Si le nombre total d’incendies a diminué en septembre, les feux ont augmenté dans les écosystèmes de la savane du Cerrado et des marais du Pantanal, au sud de la forêt amazonienne. Il en va de même dans l’État d’Amazonie, qui abrite la plus grande zone de forêt tropicale du Brésil. Les dernières données de l’Institut de recherche spatiale sont alarmantes: en septembre, la déforestation au Brésil a augmenté de près de 100% par rapport à 2018. C’est dans ces zones déboisées que risquent de se produire les prochains incendies. Si la forêt amazonienne n’est plus à l’ordre du jour des médias, sa destruction se poursuit à plein régime…

Photo: Victor Moriyama / Greenpeace

Cinq questions à …

Établi au Brésil depuis quatre ans, Oliver Salge est coordinateur de la campagne internationale de Greenpeace en Amazonie.
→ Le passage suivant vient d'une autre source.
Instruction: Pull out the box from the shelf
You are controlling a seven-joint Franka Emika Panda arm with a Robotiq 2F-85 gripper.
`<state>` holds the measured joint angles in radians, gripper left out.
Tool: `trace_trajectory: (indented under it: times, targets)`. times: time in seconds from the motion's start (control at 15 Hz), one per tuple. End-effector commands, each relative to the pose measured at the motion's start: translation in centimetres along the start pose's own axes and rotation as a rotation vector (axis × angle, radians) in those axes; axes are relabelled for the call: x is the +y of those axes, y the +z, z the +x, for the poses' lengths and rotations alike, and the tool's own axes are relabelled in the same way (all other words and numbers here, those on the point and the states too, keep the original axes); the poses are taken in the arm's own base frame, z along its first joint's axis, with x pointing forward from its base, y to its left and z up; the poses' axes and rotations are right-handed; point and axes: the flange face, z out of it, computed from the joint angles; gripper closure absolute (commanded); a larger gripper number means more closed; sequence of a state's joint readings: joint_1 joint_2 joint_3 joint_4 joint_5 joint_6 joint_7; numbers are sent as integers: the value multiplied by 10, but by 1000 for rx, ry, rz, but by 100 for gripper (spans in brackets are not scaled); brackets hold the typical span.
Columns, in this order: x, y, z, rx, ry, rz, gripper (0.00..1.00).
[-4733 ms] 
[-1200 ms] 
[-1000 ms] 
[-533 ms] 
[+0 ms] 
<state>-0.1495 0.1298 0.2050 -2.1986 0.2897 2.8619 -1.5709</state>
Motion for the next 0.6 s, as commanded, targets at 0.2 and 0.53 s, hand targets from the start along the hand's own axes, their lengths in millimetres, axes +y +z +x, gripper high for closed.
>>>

Entretien: Danielle Müller

Oliver Salge, quel impact a eu l’écho médiatique provoqué dans le monde entier par les feux de forêt en Amazonie brésilienne?

La réponse médiatique mondiale est à la hauteur de l’importance de la forêt amazonienne pour la régulation du climat mondial. Surtout au moment où certains dirigeants politiques se permettent de nier la réalité du changement climatique d’origine anthropique et ne font pas grand-chose pour réduire les émissions de gaz à effet de serre.

Le tourbillon médiatique a-t-il changé des choses au Brésil?

Le gouvernement du président Bolsonaro n’a pas changé sa politique hostile à la forêt amazonienne et à ses habitants autochtones, mais il a clairement pris note de la dégradation de l’image du Brésil à l’échelle mondiale. Plusieurs entreprises ont menacé de mettre fin à leurs contrats avec le Brésil en raison des incendies et du déboisement.

Quel avenir pour la forêt amazonienne sous Bolsonaro?

L’objectif déclaré du gouvernement est de sacrifier les forêts à la production de minéraux, d’énergie ou de produits agricoles.

Que fait Greenpeace Brésil pour protéger la forêt tropicale d’Amazonie?

Ces derniers mois, Greenpeace Brésil a travaillé en particulier sur les effets négatifs de la politique anti-environnementale du gouvernement actuel. Nous coopérons avec des peuples autochtones et des communautés traditionnelles et soutenons leur travail de surveillance des forêts, afin de dénoncer les crimes environnementaux.

Que pouvons-nous faire en Europe pour protéger la forêt tropicale?

Au niveau individuel, nous pouvons manger moins de viande. Les fourrages pour les poules et les porcs proviennent souvent de régions appartenant à la forêt pluviale. À l’échelle des gouvernements européens, il faut enfin des lois qui interdisent l’importation de produits issus de la destruction des forêts tropicales.